D is a multi-billion-dollar wholesale retailer. D, in its hundreds of stores throughout the United States, sells everything from large packages of wool socks and light bulbs to fresh flowers and roasted coffee. D is best known for its low prices and bulk quantities. However, D also carries higher-priced, higher-end items in select stores.
D sometimes takes these higher-priced items on consignment. For example, since opening in 2006, D has sold products from a supplier called LS on consignment. LS is a seller of luxury items like fine jewelry and home furnishings. At any given time, D carries about 50 LS items in each of 50 select stores.
The minimum price for an LS item is $1,100, while the most expensive item costs $25,000. Each of these items is marked with LS’s logo, but the items do not otherwise inform D’s customers or creditors that D has taken them on consignment. In other words, the items on consignment are displayed and marketed identically to the thousands of other items that D owns and sells. LS does not take a security interest in these items, believing that it, not D, owns them. For the same reason, LS has not filed a financing statement.

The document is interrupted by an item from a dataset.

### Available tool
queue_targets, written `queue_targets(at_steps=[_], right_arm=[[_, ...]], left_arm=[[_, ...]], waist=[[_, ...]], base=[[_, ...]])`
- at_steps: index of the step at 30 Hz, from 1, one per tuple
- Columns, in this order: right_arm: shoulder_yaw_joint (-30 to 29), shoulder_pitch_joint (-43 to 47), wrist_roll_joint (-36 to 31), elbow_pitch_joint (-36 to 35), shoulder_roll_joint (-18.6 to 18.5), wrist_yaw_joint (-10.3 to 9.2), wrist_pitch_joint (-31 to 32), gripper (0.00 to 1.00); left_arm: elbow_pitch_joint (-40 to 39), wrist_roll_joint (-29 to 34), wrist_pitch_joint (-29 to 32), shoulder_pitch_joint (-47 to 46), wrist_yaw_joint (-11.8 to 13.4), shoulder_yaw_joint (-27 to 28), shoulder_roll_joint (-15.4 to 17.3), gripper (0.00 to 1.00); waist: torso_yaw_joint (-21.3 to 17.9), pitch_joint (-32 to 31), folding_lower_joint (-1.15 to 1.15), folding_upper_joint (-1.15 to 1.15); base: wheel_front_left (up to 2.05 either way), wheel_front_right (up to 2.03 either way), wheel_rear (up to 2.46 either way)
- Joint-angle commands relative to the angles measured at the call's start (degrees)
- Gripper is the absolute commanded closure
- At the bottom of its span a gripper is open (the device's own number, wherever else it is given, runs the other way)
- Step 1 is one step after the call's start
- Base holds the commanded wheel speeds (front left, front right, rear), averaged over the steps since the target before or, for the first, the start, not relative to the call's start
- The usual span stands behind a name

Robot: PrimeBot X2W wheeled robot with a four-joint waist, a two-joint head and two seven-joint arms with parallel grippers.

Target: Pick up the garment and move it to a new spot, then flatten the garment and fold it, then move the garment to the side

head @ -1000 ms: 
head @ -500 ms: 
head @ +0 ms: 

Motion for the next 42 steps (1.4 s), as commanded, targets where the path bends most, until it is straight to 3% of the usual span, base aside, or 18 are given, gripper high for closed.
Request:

In 2008, to finance a business expansion, D executes a loan agreement with B, a bank. Pursuant to the agreement, B takes and then promptly and properly perfects a security interest in “all of D’s equipment, inventory, and their proceeds, now owned or hereafter acquired.” B’s current financing statement is good through March 2018. Assume B has properly filed a continuation statement since it filed the original financing statement in 2008.
D also leases the shelving units and scaffolding in its large, warehouse-like stores from EL, an equipment-leasing company. Assume that this is a true lease, and not a disguised sale. EL has never filed a financing statement. The lease agreement between D and EL was executed on June 15, 2008, and is set to terminate in June 2020.
Due to illegal hiring practices and misleading marketing materials, D finds itself cloaked in scandal and facing resulting nationwide boycotts. It subsequently defaults on all its financial obligations. Assume that D files a bankruptcy petition under Chapter 7 as of today, June 15, 2017.
- As of today’s date, June 15, 2017, does LS or B enjoy superior priority to the current stock of LS fine items at D’s stores, and what might the inferior party have done differently, to attain priority over the other? Explain.
- As of today’s date, June 15, 2017, does B or EL enjoy superior priority to the EL shelving units and scaffolding in D’s stores? Explain.
- If D is unsure what it owes to B, and does not want to wait for the bankruptcy trustee to find out, what action may it take to acquire this information? Explain.